One area of initial concern for Mescal was that he would need to perfect a Scottish accent. While he had “never had massive issues” with other accents, the Scottish accent had been something he was never able to pin down at drama school in Dublin. “But then, a weird thing happens when you really want something, it just kind of started coming, and something clicked.” Once he had mastered the accent, Mescal stayed in it throughout the shoot — in part, he says, to support his young co-star. “Frankie hadn’t acted before. I wanted it to feel consistent throughout, to create something with Frankie that felt organic and didn’t feel like we were jumping into a fake thing and then into our real lives.”

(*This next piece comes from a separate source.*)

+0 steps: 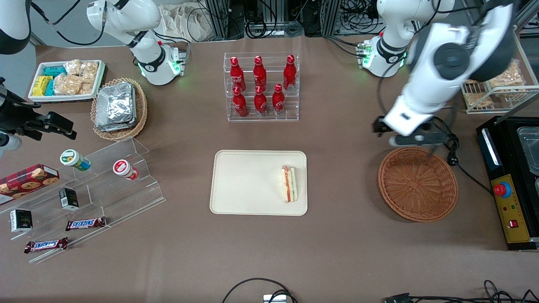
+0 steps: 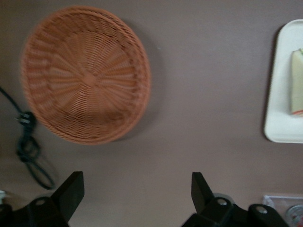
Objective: Place sandwich from basket to tray
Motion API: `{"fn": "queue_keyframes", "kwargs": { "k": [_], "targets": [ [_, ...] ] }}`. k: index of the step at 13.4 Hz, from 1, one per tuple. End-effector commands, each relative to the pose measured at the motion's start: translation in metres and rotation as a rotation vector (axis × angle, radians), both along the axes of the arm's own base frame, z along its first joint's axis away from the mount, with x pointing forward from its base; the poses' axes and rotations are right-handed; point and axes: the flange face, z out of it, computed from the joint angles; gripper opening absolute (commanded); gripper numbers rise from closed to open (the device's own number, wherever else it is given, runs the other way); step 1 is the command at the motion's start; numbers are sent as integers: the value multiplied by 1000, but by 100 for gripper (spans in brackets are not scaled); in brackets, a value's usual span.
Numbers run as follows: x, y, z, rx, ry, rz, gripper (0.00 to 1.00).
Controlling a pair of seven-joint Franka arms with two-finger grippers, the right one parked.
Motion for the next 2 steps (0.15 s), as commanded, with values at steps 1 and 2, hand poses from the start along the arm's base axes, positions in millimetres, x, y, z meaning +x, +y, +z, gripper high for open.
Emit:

That organic quality — the utterly persuasive father-daughter dynamic — is key to the foundations that permitted Wells to take an intriguingly elliptical and enigmatic approach to storytelling in the edit. Mescal is full of praise for Corio. “That’s the best part of my job — getting to meet new people — and that was one that definitely took me by surprise. I was like, ‘Whoa.’ I was never expecting to be working so intimately with an 11-year-old, and enjoy it. She’s so smart and instinctual that I was just like, this is such a fun acting experience and also just life experience.”
Less fun was shooting in Turkey during the Covid‑19 pandemic. “It was actually pretty lonely,” he says. “But I like to self-isolate when I’m working, to the frustration of my friends and people around me.” Ultimately, the sense of isolation and disconnect “was probably useful in what the film ended up being”.
What it ended up being is, among other things, further confirmation of the actor’s versatility and scope. Mescal has been propelled to the top of casting wish lists over the few short years since his TV Bafta-winning and Primetime Emmy-nominated breakthrough in miniseries Normal People. He has two pictures, Garth Davis’s Foe and Andrew Haigh’s Strangers, in post-production. And in early January, right after Mescal spoke with Screen International, it was confirmed that he has signed on to Richard Linklater’s Merrily We Roll Along, replacing Blake Jenner, and is set to lead Ridley Scott’s Gladiator sequel. In addition, there are projects with Kevin Macdonald (A Spy By Nature) and Oliver Hermanus (The History Of Sound) in various stages of pre-production.
How is he coping with the stellar career momentum? “The thing I’m still struggling with is time management and life management,” he replies. “I alluded to it earlier, I feel like I’m a self-isolator when I’m working and the older I’m getting, the more I realise that you can’t do that. You’ve got relationships to tend to and you can’t do that if you’re holed up in a flat, or away for 11 months of the year and then trying to jump back and see your family and hope everything’s normal. So that’s still something that causes me anxiety.”
With that in mind, Mescal has been looking to his acting colleagues for inspiration when it comes to balancing work and home lives.
“Andrew Scott has been amazing. Olivia Colman, Emily Watson [respectively his Strangers, The Lost Daughter and God’s Creatures co-stars]. I’ve been lucky with the actors I’ve worked with. Actors with families that I look at like, ‘Oh, you can do that.’ Just watching them do the work that they do and also have the life that they have. They’re doing something right and I want to start making steps toward that. Not a family, but a better work-life balance.”
In the meantime, Mescal — who began his career on stage with a series of roles in Dublin, Cork and London — is currently reconnecting with his theatre roots, starring in the London Almeida production of A Streetcar Named Desire.
“I prefer it,” he says of the stage. “I love it. Theatre is the thing I started with and probably the thing I’ll finish with. So it’s more than a reinvigorating thing. It’s something I feel like I need to do.”